• _What you need to do_: Nothing is to be output except the lines from the one containing "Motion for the" through the end of the material, each reproduced exactly.

• _Given material_:
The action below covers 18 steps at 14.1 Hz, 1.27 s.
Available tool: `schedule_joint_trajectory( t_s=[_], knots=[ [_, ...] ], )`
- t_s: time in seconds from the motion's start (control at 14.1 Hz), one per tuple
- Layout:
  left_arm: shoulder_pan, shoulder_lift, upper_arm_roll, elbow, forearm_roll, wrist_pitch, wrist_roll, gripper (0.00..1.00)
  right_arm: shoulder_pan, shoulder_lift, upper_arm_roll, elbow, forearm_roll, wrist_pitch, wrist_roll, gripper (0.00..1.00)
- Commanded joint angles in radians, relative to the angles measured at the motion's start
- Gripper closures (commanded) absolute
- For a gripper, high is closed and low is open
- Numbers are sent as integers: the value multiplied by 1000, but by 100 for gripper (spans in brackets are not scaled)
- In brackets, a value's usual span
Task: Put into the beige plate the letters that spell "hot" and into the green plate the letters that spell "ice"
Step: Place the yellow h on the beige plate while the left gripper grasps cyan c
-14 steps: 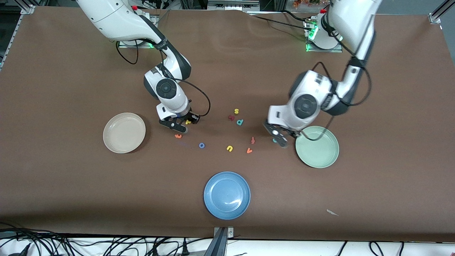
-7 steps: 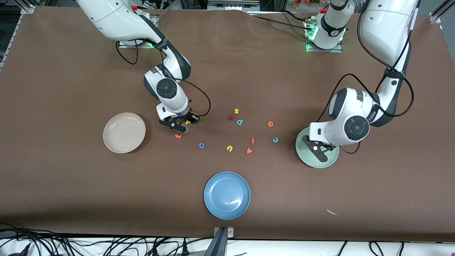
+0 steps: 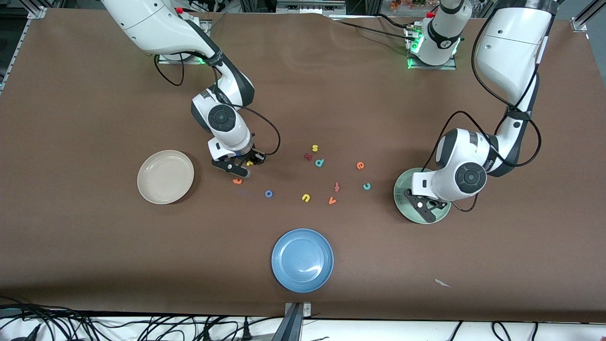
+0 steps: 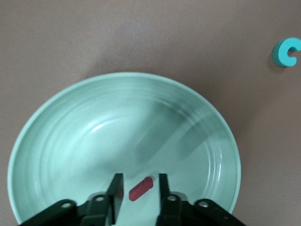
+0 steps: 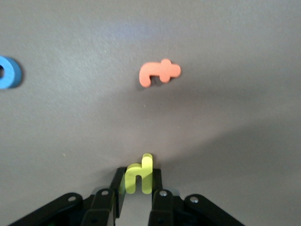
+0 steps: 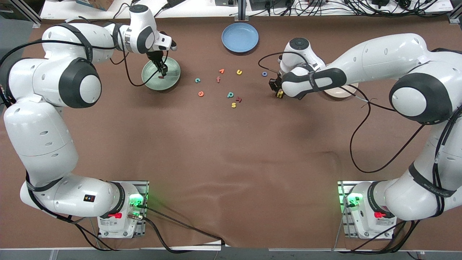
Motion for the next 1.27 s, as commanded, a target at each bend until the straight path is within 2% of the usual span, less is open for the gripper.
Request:
schedule_joint_trajectory(
  t_s=[0.0, 0.14, 0.28, 0.35, 0.57, 0.92, 1.2],
  knots=[
    [-14, -63, -14, -2, 27, -30, -10, 0, -7, 17, -6, 80, -30, -70, -5, 86],
    [-26, -80, -16, 18, 29, -56, -18, 0, -8, 4, -19, 127, -33, -165, -48, 87],
    [-33, -76, -47, 58, 24, -56, -19, 0, -10, -24, -54, 127, -31, -210, -136, 89],
    [-54, -53, -51, 94, 30, -56, -16, 0, -12, -41, -68, 121, -28, -238, -184, 91],
    [-137, -16, -53, 124, 14, -55, -57, 0, -15, -96, -128, 93, -21, -282, -340, 91],
    [-185, 61, -51, 122, 29, -30, -128, 0, -21, -180, -242, -10, -13, -261, -607, 91],
    [-186, 102, -51, 119, 27, 43, -119, 1, -31, -204, -357, -112, 59, -125, -897, 91]
  ],
)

• _Output below_:
Motion for the next 1.27 s, as commanded, a target at each bend until the straight path is within 2% of the usual span, less is open for the gripper.
Request:
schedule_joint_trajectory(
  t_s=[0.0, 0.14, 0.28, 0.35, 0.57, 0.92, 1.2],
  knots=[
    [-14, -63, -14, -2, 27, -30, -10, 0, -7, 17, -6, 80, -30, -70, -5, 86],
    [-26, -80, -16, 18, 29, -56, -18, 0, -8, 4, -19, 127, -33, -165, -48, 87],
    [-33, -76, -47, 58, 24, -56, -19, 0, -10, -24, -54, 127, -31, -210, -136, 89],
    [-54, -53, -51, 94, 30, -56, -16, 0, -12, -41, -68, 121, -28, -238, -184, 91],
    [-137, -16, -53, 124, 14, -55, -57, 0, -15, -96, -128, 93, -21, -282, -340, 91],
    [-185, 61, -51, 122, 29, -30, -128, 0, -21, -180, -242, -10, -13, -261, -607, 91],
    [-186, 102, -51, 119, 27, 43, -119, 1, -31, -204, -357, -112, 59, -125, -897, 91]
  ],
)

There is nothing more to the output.